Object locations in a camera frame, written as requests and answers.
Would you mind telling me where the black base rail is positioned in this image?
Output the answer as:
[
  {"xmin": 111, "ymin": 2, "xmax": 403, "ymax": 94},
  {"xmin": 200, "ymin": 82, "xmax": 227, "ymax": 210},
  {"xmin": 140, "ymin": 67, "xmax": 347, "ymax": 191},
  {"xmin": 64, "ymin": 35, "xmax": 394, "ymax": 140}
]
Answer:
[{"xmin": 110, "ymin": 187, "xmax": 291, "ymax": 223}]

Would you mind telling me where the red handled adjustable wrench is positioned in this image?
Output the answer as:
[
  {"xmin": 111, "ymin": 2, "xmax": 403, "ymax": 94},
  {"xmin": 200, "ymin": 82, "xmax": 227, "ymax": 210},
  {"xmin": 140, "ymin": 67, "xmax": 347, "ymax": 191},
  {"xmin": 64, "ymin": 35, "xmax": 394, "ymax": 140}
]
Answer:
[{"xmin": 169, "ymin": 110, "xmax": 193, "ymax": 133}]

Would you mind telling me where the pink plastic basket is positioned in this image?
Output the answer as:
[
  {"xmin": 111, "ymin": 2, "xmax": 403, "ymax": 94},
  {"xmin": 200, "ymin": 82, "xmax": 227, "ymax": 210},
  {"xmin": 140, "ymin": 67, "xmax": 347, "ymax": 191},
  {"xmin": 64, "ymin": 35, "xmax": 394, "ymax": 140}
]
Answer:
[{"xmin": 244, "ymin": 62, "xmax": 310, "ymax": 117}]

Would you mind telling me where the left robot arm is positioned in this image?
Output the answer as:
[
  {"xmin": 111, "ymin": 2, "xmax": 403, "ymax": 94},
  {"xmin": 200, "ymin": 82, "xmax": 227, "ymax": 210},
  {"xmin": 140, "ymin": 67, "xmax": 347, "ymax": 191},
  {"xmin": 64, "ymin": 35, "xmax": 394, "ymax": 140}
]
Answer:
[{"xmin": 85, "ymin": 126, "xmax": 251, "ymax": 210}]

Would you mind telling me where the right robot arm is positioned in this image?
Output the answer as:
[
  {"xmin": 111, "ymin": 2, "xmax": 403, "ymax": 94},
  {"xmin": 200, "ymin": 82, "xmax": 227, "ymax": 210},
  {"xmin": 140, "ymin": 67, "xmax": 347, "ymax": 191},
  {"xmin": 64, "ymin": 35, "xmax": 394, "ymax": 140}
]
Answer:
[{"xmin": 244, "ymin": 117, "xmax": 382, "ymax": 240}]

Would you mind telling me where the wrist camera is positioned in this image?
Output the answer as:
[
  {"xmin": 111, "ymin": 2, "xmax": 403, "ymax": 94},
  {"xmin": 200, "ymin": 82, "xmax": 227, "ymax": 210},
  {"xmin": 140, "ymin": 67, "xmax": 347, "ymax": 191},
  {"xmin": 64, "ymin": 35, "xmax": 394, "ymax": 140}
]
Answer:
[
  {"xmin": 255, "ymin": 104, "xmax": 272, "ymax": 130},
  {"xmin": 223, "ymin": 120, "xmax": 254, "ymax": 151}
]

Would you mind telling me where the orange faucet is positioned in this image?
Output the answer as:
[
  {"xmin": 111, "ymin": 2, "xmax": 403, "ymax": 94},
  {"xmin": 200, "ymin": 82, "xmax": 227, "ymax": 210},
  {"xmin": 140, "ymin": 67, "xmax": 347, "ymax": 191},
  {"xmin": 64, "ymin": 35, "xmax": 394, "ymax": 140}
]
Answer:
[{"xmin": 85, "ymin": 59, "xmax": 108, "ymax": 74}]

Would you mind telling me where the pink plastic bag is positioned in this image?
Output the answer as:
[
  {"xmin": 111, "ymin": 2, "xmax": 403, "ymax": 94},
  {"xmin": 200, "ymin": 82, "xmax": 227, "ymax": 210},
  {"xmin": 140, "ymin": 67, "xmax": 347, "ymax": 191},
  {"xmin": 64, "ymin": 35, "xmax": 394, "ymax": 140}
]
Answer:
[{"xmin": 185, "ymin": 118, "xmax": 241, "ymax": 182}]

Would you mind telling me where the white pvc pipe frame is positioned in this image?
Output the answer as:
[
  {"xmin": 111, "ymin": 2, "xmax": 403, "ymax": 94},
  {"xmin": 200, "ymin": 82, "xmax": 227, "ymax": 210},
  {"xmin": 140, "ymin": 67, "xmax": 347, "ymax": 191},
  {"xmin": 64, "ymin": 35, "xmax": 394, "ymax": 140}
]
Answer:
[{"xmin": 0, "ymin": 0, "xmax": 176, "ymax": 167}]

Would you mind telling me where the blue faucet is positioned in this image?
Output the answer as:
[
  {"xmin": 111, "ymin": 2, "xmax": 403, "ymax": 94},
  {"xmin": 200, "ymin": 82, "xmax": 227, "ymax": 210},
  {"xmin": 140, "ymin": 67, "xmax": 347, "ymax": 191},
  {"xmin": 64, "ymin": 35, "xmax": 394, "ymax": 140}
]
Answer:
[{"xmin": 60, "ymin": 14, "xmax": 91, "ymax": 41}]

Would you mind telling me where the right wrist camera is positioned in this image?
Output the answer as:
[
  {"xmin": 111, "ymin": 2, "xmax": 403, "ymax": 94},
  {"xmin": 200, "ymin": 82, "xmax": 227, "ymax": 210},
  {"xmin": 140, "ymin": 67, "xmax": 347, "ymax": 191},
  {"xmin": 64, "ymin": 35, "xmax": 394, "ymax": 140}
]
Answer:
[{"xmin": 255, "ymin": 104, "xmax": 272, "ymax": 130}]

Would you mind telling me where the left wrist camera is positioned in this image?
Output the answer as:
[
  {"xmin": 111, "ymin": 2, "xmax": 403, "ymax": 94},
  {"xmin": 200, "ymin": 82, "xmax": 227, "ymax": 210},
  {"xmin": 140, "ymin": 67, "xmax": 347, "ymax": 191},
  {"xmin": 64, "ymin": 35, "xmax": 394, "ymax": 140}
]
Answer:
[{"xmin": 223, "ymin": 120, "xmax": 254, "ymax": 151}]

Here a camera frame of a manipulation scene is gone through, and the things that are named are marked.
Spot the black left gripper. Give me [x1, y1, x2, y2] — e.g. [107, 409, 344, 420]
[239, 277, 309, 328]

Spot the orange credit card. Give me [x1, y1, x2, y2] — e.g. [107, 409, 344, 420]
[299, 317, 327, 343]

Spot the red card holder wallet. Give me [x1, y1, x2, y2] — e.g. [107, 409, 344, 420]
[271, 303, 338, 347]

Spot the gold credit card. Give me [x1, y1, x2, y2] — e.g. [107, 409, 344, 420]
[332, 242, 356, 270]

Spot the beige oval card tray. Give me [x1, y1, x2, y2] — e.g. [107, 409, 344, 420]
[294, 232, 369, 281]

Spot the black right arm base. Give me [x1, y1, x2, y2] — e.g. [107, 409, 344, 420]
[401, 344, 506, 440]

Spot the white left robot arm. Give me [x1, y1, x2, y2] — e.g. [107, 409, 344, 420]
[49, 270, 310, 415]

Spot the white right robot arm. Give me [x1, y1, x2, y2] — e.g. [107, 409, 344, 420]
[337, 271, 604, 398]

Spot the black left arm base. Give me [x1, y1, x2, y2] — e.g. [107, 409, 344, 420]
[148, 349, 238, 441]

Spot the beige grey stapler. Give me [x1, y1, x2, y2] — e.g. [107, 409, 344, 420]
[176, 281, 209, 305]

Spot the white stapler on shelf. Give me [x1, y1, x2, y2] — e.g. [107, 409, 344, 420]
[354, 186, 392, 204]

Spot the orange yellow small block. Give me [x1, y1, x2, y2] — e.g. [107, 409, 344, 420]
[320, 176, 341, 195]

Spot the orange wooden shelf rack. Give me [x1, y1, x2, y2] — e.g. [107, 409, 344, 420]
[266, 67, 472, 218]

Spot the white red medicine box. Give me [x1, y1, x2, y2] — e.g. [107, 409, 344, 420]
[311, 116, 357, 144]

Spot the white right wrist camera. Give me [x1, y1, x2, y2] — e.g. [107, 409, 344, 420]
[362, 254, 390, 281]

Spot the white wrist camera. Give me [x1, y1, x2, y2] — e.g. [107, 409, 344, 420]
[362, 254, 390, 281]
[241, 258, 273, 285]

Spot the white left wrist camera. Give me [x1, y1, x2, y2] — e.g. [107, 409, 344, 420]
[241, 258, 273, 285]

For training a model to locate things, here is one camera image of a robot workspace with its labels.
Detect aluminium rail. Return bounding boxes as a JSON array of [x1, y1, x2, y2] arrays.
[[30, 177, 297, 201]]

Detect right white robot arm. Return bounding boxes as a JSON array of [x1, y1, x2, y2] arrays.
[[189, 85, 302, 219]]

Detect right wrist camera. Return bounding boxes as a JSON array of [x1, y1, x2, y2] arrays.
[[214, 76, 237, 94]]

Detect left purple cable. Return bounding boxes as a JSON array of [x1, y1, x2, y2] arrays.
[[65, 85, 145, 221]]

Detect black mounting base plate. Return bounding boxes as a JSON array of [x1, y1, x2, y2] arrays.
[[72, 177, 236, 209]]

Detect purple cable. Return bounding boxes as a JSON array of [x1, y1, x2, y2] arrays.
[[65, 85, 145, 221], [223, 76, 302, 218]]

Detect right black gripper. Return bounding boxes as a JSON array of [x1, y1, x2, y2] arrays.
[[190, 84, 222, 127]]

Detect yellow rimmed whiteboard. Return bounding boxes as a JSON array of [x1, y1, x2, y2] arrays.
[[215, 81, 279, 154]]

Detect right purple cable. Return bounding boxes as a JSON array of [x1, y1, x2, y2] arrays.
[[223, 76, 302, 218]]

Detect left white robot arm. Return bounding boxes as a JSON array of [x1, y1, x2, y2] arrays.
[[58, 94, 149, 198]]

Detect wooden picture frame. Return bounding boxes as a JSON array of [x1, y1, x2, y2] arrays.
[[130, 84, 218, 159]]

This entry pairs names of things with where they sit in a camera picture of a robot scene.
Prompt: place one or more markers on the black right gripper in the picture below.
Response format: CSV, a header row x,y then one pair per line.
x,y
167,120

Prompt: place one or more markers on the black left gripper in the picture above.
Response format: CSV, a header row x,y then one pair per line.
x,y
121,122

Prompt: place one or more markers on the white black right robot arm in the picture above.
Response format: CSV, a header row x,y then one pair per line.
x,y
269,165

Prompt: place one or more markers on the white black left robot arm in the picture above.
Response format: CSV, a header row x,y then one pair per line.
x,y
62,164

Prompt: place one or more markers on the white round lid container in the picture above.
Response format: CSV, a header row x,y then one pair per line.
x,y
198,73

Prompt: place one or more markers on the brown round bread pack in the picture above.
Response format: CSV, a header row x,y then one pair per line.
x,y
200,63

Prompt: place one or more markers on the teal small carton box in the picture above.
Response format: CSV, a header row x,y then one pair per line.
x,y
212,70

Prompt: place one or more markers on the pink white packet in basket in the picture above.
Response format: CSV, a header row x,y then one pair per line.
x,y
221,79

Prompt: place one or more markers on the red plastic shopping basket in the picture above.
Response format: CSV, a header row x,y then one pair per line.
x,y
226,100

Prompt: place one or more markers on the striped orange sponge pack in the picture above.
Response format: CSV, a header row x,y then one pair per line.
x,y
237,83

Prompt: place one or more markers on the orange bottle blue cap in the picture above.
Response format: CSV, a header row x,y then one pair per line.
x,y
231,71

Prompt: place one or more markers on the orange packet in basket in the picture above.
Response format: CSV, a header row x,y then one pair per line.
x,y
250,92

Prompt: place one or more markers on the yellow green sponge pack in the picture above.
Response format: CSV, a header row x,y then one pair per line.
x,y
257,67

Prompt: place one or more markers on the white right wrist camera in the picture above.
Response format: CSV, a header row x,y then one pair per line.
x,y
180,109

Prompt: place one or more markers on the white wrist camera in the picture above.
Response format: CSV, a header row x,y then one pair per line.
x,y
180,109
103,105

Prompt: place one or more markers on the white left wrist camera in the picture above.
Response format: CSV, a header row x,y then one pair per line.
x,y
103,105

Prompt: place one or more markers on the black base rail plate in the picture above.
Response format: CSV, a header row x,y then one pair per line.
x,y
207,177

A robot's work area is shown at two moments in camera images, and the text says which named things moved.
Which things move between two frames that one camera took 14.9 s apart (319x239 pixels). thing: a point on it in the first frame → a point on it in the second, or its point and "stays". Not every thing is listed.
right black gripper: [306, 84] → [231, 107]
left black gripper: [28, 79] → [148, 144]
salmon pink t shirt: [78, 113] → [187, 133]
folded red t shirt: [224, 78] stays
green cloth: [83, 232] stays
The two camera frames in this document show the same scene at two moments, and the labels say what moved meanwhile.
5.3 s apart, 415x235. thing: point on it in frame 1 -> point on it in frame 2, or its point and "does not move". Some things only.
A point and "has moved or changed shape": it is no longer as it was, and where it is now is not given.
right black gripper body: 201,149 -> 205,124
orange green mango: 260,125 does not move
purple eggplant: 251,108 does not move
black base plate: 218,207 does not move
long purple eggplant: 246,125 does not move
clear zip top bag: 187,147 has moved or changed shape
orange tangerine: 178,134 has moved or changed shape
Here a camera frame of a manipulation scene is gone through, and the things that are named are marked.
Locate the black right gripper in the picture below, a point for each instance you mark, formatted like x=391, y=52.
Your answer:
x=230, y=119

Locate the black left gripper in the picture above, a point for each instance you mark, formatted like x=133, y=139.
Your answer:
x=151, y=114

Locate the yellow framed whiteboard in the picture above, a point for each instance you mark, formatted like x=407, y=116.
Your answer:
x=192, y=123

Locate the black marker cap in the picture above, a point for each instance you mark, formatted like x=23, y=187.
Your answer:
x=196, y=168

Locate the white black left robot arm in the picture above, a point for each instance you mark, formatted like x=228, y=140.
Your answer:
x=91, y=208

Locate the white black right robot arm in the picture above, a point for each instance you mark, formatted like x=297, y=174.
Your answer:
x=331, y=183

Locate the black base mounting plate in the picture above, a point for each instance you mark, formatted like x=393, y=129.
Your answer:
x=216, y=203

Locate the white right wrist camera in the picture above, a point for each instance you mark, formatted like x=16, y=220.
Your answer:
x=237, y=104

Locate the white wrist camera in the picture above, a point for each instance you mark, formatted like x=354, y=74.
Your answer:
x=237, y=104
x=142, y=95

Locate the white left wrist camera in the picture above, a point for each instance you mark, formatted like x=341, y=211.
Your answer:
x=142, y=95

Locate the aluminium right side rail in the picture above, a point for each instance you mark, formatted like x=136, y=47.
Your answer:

> WORK INSTRUCTIONS
Write down how many lines of the data above carry the word "below". Nothing else belongs in the answer.

> EXPECTED ANSWER
2